Comment by tooltalk
5 hours ago
>> This is just going to hurt US car manufacturers.
still don't understand why this is going to hurt US car manufacturers. Have the Japanese auto imports improved the US auto industry past 40+ years? Is Ford or GM more competitive? The US automakers are highly competitive in large vehicle/truck segments, protected under the Chicken Tax past 60+ years, but they barely have any presence left in small, cheaper segments dominated by the Japanese and Koreans. Farley recently said Ford has shifted its focus from affordable, mass-market cars because it couldn't compete against the Japanese/Koreans.
Just not convinced that allowing autos from another auto industry built on forced joint venture/tech transfer, illegal (export/local content) subsidies, or otherwise benefited tremendously from the very same rent-seeking policies themselves past 15 years is solving the real problem.
Japanese competition has absolutely improved US car manufacturers.
They have leaner assembly lines. More sophisticated supply chain. They now make a product that it turns out people want (reliable/economy)
One big one to consumers is the focus on long term reliability. This was a complete joke in the 1980s-1990s for US cars. Everyone knew Toyota and Honda would last 300k miles and an American car would crap out at 80k miles. We are in a completely new world of more consistent reliability with cars. Even if Ford is 90% Toyota - that’s a much better place to be.

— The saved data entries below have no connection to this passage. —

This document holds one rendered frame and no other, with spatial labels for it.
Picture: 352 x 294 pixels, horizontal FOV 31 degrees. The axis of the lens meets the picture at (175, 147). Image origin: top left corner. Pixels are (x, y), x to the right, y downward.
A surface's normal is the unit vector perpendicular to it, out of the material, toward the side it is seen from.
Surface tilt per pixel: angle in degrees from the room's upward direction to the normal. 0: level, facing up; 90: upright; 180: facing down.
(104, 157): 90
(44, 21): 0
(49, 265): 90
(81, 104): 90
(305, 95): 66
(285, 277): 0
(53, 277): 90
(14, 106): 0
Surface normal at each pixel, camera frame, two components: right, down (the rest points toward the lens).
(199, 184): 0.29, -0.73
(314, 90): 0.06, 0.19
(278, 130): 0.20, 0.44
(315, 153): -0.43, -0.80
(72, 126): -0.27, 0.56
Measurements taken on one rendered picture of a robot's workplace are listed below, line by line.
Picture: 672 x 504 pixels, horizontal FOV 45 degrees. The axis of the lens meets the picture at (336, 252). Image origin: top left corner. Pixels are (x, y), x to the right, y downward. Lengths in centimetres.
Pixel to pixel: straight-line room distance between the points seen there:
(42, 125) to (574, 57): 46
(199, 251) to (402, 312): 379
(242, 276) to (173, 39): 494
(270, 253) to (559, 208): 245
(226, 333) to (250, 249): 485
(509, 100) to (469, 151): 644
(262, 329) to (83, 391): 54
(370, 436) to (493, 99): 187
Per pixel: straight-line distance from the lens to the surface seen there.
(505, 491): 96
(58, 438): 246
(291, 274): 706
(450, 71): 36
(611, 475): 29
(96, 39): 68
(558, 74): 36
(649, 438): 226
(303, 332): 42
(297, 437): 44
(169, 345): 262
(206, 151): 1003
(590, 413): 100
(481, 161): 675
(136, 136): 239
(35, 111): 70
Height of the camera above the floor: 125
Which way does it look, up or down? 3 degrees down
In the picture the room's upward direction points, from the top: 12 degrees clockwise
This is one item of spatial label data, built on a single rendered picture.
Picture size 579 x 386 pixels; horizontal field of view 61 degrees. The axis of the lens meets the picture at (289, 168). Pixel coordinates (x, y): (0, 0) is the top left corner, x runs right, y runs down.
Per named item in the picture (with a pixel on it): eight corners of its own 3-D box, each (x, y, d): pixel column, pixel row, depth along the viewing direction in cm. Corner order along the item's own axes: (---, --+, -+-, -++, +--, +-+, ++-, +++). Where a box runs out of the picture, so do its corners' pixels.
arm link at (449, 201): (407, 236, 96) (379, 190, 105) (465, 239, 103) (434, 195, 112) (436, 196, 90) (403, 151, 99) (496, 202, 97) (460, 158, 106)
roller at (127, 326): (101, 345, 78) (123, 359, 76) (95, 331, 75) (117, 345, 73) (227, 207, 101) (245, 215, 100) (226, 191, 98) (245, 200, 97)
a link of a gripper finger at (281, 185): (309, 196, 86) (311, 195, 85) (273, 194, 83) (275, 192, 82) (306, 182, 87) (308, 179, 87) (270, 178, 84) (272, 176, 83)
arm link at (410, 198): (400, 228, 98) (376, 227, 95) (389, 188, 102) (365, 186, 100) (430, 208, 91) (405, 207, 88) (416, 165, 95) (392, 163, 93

Everyone wanted trade barriers in the 80s and 90s but without the pain of competition our cars would feel like the modern equivalent of a bad Eastern European shitbox - only optimized for power and not economy.
>> They now make a product that it turns out people want (reliable/economy)
Sure, Ford has always made cars that their customers want, F-150 for instance, the best selling vehicle in the US for an unbroken streak of nearly 50 years, during which it continued to improve and maintain its popularity. The Chicken law has done wonders for the American automakers.
>> ... the focus on long term reliability.
Sure, I don't question the Japanese automakers' reliability, but, in the cheap, small vehicle segments they compete with the Japanese import, the American automakers are now more or less wiped out. Most small, affordable vehicles from GM and Ford are now made in either Mexico or South Korea. So where is their "competitiveness" that otherwise wouldn't exist without the Japanese imports? In other word, the Japanese imports clearly did not prevent the "loss of competitiveness in the future."
>> Rent seeking is industry suicide.
If it's as bad as you say it is, why turn a blind to China's rent seeking past 15 years and promote their industry, which again benefited tremendously from forced JV, forced tech transfer, restrictive market access/licensing, local content/sourcing/production, high-tariffs, shadow-banning foreign competitors, arbitrary regulatory/safety barriers, etc?
I think we can glean a lot of lesson from the Chicken Tax past 60+ years and China's rent-seeking policies in the EV business past 15 years. We know what works and what doesn't -- and BYD is not it.